I wanted to see what the COBOL job market looked like. So I learned the superficial basics of COBOL in a day or two, just so I wouldn't be a complete fraud when I put it into my linkedin profile as a skill to see what happens.
Arduino and Python to create a sexy machine that syncs up to videos. Oh I also made the sex machine part, like machining metal parts and soldering electronics.
We found a RCE on a server during pentest. In KOBOL.
Learning how to make a reverse shell in KOBOL was pretty unique experience. Thankfully, we found another path to DA ajd didn't have to continue, but maan, learning KOBOL, especially of your use-case is niche, is borderline esoteric.
I was trying to rank up in Codewars, and there was a 1kyu (hardest and worth the most points) kata only available in OCaml, so I learned it in order to solve.
Maybe not dumb but I've definitely been forced to at least partly learn a few terrible languages so I could use some system:
PHP so I could write custom linters for Phabricator. Pretty successful. PHP is a bad language but it's fairly easy to read and write.
Ruby so I could understand what the hell Gitlab is doing. Total failure here, Ruby is completely incomprehensible especially in a large codebase.
OCaml so I can work on a super niche compiler written in OCaml. It's a decent language except the syntax is pretty terrible, OPAM is super buggy, and I dunno if it's this codebase or just OCaml people in general but there are approximately zero comments and identifiers are like ityp, nsec, ef_bin... The sort of names where you already need to know what they are.
Had to learn Javascript for web development class.
In all seriousness, I found out about Nim from the debug log of a discord bot and decided to give it a shot. It's now my favorite programming language.
Ruby because it was the first popular Japanese language. I wrote a few useful scripts and it was nice. Then it was swallowed by Rails, and killed by Python. No one uses it around me but it was fun.
I ended up in software engineering for financial companies. It killed my hobby love of programming but the salary is worth it. Exceptionally lucrative, and I have never struggled for work, with great pay, bonus, benefits, equity
Objects weren't properly saving in a game, so the developer showed me what code I could copy paste to enable objects to save. Much like Thanos, "fine, I'll do it myself".
I learned a bit of KOBOL after hearing it was the weirdest, hardest, and most unused programming language back in highschool.
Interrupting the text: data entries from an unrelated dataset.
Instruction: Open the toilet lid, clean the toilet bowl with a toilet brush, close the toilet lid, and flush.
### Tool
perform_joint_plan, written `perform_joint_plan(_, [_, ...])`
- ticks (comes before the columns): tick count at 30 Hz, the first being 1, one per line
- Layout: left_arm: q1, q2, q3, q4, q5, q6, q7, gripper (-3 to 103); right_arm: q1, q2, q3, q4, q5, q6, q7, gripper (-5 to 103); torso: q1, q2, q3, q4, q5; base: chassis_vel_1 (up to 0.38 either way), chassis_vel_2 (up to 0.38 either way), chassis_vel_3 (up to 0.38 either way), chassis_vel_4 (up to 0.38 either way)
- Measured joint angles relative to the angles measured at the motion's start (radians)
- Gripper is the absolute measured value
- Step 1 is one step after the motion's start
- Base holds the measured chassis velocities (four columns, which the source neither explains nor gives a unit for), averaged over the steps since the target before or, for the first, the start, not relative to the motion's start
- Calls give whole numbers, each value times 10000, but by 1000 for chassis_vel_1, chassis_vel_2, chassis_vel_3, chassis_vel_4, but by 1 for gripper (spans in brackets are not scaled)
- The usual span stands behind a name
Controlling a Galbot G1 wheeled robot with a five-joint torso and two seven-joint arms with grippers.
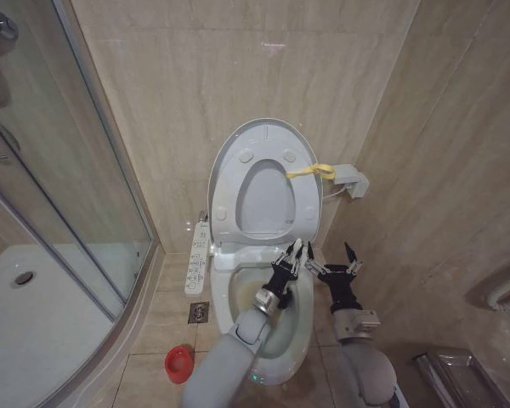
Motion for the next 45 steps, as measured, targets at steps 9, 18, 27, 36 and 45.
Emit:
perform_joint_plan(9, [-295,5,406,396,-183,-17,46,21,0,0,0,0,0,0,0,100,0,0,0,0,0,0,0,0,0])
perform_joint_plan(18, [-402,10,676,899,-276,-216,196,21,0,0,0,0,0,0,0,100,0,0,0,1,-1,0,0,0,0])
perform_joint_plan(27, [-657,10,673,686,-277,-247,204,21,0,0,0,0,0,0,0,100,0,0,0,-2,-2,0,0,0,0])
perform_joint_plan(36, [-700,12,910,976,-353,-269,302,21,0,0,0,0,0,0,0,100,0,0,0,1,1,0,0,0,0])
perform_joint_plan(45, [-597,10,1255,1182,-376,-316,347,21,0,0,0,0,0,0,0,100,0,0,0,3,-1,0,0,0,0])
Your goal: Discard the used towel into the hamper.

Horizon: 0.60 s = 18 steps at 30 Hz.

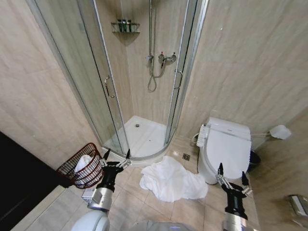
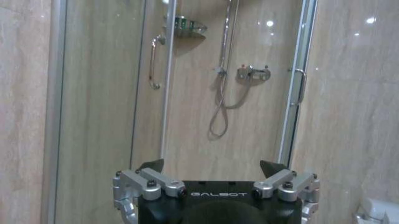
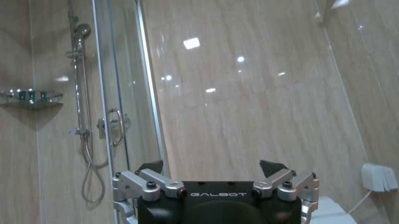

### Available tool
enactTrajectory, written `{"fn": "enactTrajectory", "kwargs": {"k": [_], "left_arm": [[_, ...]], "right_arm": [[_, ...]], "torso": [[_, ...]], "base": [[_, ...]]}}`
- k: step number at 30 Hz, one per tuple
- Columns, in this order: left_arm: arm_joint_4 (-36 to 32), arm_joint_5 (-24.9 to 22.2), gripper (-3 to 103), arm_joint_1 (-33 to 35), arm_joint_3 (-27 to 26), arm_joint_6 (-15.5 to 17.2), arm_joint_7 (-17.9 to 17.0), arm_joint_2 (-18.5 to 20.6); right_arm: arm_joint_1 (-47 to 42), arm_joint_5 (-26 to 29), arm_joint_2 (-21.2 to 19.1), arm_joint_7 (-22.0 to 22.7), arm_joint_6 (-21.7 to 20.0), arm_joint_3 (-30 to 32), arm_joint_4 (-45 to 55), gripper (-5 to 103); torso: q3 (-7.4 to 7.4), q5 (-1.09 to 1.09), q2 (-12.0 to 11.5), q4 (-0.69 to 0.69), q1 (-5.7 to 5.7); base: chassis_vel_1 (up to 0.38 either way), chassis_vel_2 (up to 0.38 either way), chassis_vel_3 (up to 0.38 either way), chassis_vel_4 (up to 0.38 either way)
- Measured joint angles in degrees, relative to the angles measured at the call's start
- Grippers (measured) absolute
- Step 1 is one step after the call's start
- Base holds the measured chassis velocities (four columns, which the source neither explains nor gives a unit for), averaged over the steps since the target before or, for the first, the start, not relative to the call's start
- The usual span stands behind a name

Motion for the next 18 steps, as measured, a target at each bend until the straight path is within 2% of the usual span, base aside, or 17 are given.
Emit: {"fn": "enactTrajectory", "kwargs": {"k": [18], "left_arm": [[0.0, 0.0, 100, 0.0, 0.0, 0.0, 0.0, 0.0]], "right_arm": [[-0.3, -1.1, 0.4, 0.1, 1.9, 0.0, -0.5, 100]], "torso": [[-3.46, 0.00, -6.3, 0.00, -2.85]], "base": [[0.000, 0.000, 0.000, 0.000]]}}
But only really enough to do a hello world and other very simplistic programs. More because finding resources at that time was difficult.
I tried to learn some back around 2019. I don't remember why, but there was something going on relating to it at the time? Maybe it was as simple as me reading an article about Cobol devs retiring.
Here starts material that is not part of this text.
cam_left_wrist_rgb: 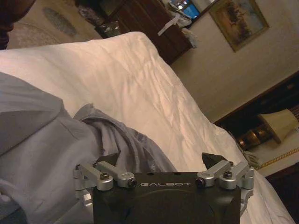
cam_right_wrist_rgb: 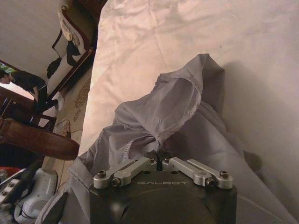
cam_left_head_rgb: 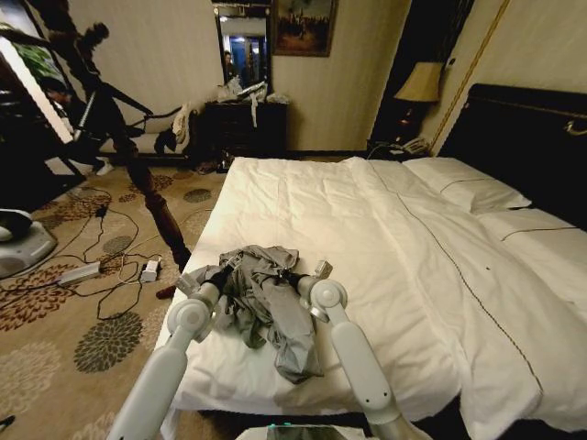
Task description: Pick up the clothes from the bed and hang them on the clothes hanger.
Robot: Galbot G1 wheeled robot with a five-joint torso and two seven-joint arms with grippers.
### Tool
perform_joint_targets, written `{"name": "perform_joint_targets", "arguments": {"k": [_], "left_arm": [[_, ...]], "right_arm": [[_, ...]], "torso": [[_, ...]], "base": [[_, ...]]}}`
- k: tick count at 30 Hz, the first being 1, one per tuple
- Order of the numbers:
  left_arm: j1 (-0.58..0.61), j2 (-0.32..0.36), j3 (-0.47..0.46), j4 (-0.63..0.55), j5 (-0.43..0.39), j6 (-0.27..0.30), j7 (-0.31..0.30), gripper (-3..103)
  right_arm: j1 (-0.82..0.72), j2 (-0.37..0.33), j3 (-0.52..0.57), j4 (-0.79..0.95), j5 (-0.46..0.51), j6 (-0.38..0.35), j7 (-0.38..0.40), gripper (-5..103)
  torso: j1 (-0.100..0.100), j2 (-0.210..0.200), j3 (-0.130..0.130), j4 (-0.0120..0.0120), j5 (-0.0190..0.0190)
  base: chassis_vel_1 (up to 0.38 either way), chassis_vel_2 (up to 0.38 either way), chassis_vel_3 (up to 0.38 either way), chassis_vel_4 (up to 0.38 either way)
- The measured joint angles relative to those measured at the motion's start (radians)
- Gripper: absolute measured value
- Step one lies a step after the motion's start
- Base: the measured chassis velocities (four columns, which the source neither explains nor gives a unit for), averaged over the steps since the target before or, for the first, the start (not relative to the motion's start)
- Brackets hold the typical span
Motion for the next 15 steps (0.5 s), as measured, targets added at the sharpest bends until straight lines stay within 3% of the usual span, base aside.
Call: {"name": "perform_joint_targets", "arguments": {"k": [8, 15], "left_arm": [[-0.052, -0.014, 0.018, 0.066, -0.010, -0.001, -0.001, 103], [-0.091, -0.036, 0.045, 0.104, -0.014, -0.003, -0.011, 97]], "right_arm": [[-0.001, -0.016, 0.005, 0.015, 0.015, 0.001, 0.004, 0], [-0.014, -0.023, 0.008, 0.022, 0.018, 0.002, 0.005, 0]], "torso": [[0.000, 0.000, 0.000, -0.0003, -0.0001], [0.000, 0.000, 0.000, -0.0003, -0.0001]], "base": [[0.000, 0.000, 0.000, 0.000], [0.000, 0.000, 0.000, 0.000]]}}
I was forced to do it during my conscription service to implement an excel merge in VBA because that was the programming installed on the system. Fuck VBA and the integraded VBA Editor in Excel
This feels like me wanting to learn Hare because I like rabbits, which I bring up because someone left this reply for me and I think it applies to you too:
That is such a sweet reason! Whimsical decisions like this can be some of the best. Life demands a bit of whimsy every now and then.
Might not be dumb, but I learned programming to create things and learn how things worked. Started with entering in hundreds of lines of BASIC printed in magazines, including debugging font typos.
Then learned MUF, or Multi-User Forth, a stack-based text language for creating text based dungeons, and managed to stop some malicious users spying and people's privacy in the server.
Every so often, I pick up a new language to test it to see if it does cool stuff or help me further learn more about how things function.
To have an easier time with another language (which the first language’s valid syntax is a superset of) which it papers over the faults of. And usually it’s pretty thin paper.